# Exercise brief:
Strip out all images, then restate the data verbatim.

# Recorded data:
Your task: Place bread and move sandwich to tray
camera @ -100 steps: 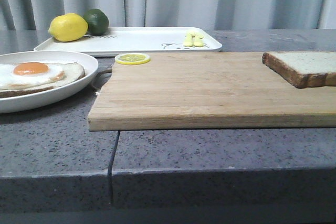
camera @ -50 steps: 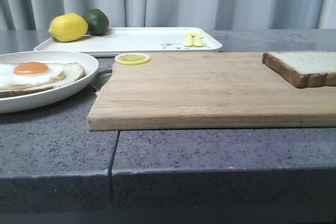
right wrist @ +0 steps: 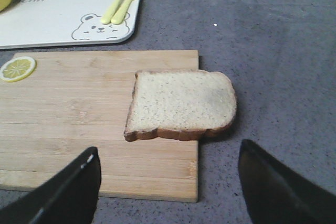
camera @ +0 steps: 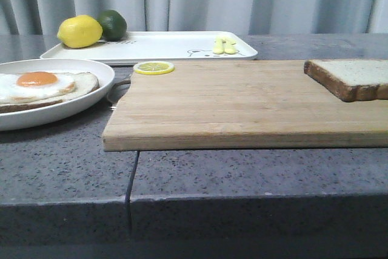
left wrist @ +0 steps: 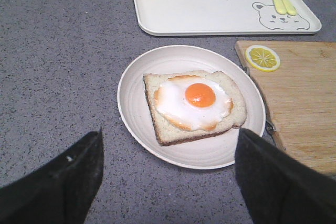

# Result for this exercise:
Your task: Place bread and move sandwich to tray
camera @ -100 steps: 
camera @ -50 steps: 
right wrist @ +0 steps: 
camera @ +0 steps: 
left wrist @ +0 steps: 

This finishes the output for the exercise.